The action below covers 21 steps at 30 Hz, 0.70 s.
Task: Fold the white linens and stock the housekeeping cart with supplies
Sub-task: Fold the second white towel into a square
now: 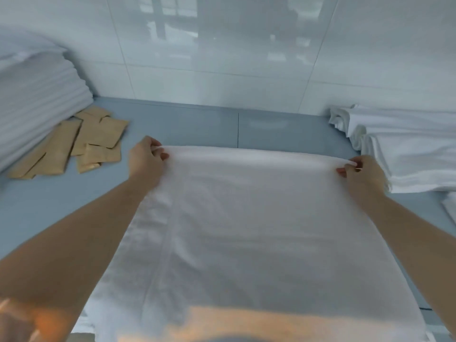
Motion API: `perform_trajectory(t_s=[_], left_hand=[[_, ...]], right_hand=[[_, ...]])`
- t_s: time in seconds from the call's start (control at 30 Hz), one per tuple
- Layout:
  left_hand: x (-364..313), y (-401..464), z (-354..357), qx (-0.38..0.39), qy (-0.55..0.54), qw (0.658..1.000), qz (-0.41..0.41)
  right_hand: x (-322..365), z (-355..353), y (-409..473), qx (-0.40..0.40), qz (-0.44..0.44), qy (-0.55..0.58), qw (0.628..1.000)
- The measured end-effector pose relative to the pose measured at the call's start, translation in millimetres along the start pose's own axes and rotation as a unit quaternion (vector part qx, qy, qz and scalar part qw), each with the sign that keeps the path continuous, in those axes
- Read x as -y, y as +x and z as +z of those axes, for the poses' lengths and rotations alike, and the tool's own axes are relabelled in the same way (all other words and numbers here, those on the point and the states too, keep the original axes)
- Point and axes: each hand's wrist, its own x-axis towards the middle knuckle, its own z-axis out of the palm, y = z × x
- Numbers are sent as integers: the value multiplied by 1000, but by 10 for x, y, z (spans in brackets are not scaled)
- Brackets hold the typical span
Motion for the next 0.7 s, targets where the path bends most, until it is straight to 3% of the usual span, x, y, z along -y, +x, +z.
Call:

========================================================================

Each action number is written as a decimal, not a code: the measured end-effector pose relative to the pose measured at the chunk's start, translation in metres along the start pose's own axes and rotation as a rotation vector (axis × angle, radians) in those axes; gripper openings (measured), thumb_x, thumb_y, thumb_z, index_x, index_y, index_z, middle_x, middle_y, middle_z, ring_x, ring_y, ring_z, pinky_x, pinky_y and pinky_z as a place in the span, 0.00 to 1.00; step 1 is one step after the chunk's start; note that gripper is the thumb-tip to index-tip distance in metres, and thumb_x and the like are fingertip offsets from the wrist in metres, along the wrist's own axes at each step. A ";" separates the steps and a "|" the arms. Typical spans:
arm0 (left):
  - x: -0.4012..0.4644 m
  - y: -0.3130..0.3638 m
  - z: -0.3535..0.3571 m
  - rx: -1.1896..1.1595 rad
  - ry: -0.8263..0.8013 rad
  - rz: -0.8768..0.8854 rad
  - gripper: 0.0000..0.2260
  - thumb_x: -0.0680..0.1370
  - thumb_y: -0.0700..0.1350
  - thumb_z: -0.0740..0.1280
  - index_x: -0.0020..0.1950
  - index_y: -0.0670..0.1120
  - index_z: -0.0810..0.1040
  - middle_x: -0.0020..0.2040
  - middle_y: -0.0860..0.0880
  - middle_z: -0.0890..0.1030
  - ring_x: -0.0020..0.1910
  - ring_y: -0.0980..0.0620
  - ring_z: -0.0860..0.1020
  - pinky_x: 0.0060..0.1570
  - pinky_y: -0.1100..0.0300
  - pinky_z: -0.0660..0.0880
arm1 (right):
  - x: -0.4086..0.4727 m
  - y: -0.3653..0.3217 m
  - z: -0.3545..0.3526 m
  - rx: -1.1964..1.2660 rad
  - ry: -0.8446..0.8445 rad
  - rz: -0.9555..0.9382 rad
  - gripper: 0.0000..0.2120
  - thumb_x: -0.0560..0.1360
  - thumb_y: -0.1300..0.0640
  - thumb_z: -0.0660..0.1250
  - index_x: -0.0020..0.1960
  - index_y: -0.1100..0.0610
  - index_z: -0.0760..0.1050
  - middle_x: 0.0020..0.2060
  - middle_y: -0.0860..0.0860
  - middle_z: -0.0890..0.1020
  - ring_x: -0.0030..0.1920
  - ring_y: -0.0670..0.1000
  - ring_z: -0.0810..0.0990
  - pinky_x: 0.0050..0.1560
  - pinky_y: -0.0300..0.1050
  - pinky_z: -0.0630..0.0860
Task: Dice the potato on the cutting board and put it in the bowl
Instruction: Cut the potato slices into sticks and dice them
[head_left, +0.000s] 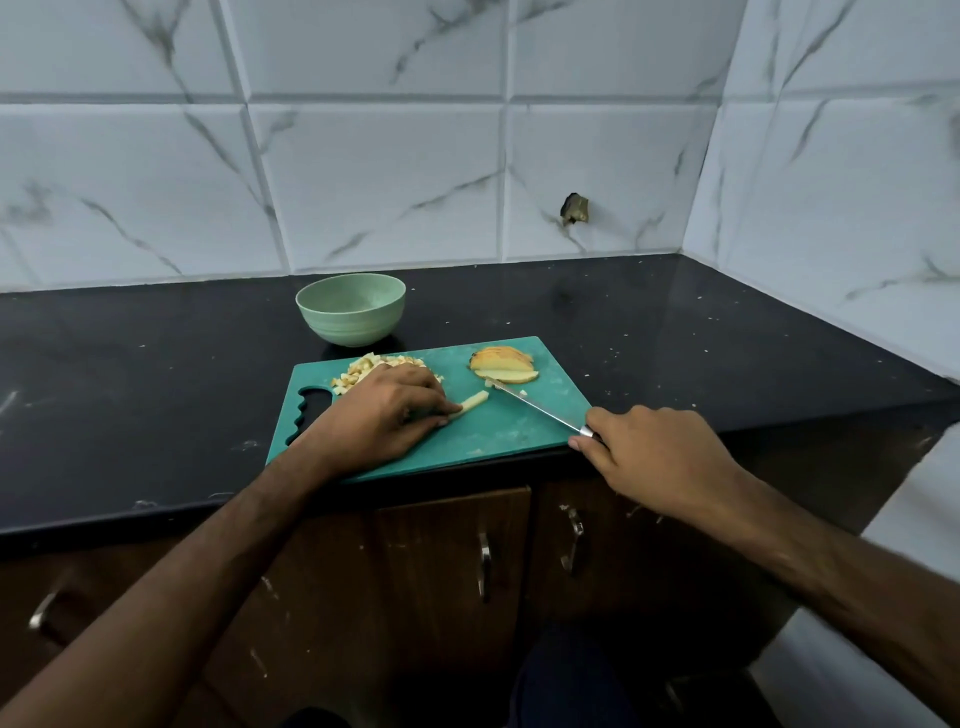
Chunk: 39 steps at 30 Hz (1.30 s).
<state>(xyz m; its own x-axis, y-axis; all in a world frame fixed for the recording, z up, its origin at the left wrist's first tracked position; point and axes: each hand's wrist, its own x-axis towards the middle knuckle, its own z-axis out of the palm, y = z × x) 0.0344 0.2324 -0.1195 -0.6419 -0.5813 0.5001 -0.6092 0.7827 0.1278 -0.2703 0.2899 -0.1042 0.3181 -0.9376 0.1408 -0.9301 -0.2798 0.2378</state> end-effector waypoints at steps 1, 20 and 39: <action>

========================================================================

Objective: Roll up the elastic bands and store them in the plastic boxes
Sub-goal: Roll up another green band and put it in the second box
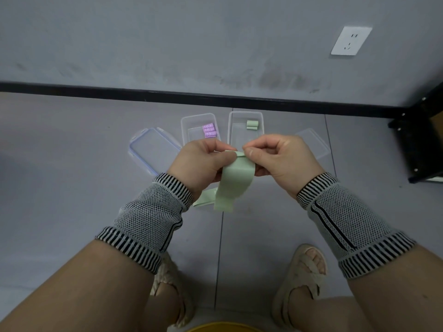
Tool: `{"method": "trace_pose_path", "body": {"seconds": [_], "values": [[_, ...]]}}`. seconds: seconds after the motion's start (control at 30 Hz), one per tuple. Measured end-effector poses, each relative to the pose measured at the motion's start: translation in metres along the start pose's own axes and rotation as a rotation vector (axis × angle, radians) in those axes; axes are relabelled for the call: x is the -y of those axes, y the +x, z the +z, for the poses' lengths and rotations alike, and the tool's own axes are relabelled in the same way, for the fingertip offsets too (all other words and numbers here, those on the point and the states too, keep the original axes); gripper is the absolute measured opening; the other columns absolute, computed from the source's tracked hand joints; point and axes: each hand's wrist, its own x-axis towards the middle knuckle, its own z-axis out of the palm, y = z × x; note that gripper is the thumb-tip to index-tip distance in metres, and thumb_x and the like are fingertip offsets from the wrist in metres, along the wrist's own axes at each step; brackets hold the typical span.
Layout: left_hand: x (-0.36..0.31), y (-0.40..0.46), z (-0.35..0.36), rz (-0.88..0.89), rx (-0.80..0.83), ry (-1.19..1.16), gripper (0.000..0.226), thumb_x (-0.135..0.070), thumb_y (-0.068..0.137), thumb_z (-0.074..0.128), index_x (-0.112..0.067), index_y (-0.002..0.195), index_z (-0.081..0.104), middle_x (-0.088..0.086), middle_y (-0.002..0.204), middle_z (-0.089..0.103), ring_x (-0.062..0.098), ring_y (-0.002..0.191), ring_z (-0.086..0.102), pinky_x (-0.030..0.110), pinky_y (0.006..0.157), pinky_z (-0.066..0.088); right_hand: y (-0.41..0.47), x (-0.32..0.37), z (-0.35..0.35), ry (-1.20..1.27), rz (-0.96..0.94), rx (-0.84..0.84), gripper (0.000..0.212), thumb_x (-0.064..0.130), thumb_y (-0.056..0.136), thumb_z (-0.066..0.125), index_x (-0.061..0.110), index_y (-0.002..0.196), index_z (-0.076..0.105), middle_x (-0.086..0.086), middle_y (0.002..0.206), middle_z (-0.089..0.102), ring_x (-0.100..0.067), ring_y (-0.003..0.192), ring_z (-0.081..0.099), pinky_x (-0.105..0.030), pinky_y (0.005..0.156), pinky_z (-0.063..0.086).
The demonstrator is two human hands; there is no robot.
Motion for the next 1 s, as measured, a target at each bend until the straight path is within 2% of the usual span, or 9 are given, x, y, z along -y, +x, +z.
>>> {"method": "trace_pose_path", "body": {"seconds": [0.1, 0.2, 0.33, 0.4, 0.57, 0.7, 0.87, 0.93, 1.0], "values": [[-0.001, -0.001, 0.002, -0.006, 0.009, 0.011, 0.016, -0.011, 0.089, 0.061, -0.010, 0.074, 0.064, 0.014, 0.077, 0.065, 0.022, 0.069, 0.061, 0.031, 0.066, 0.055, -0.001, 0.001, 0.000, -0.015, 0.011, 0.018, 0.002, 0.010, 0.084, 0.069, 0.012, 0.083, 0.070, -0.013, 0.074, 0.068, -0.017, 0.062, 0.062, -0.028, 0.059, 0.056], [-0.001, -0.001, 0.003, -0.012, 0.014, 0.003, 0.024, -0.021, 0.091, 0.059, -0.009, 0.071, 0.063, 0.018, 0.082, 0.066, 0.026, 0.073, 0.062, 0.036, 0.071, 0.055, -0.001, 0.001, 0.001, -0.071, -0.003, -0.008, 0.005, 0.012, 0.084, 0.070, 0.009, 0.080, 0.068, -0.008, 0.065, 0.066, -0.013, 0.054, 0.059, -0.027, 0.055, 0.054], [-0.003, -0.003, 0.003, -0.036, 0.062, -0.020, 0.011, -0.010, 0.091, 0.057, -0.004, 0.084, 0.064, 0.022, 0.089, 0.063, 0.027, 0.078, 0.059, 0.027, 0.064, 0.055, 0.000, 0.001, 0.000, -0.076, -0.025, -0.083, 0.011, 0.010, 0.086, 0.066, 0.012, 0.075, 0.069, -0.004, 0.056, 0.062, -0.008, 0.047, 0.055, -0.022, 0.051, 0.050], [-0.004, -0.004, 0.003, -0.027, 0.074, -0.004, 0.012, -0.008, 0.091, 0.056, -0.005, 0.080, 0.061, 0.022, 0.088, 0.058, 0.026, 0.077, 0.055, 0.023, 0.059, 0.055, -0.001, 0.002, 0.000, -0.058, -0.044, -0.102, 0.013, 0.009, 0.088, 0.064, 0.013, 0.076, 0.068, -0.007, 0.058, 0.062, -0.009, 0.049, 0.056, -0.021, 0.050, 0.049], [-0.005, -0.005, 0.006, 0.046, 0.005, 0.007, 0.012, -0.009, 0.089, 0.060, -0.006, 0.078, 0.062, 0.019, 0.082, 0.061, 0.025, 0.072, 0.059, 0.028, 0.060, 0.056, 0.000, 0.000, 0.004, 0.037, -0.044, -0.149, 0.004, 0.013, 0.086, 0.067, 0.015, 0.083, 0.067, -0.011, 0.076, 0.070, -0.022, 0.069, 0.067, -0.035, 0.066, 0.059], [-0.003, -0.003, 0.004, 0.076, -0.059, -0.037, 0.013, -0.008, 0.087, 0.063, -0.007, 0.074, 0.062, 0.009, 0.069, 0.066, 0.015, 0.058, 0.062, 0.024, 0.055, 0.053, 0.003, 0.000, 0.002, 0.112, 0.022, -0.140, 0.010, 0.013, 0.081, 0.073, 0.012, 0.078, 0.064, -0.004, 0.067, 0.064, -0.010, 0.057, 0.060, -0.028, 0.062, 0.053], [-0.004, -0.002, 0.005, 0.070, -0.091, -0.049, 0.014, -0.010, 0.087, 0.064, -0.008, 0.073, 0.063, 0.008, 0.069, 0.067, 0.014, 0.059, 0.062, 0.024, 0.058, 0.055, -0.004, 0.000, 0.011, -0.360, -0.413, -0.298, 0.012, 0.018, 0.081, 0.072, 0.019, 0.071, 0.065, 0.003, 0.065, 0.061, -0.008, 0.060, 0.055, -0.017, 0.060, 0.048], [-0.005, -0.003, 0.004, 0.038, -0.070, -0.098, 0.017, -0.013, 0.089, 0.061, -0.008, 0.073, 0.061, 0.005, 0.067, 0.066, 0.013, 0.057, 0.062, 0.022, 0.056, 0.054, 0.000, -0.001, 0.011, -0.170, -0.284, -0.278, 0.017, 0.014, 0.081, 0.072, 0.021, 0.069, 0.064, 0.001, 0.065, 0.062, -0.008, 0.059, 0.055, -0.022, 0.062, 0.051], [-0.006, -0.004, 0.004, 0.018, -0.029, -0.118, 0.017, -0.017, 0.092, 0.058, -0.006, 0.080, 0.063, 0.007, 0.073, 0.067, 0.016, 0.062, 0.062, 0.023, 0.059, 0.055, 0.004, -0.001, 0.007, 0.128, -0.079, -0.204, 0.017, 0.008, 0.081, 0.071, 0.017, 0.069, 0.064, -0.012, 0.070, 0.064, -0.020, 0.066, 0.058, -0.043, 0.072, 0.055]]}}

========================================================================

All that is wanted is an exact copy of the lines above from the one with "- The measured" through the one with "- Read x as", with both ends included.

- **Written answer**:
- The measured end-effector pose relative to the pose measured at the call's start, translation in millimetres along the start pose's own axes and rotation as a unit quaternion (vector part qx, qy, qz and scalar part qw), each with the sign that keeps the path continuous, in those axes
- Read x as -y, y as +x and z as +z of those axes, for the poses' lengths and rotations alike, and the tool's own axes are relabelled in the same way (all other words and numbers here, those on the point and the states too, keep the original axes)

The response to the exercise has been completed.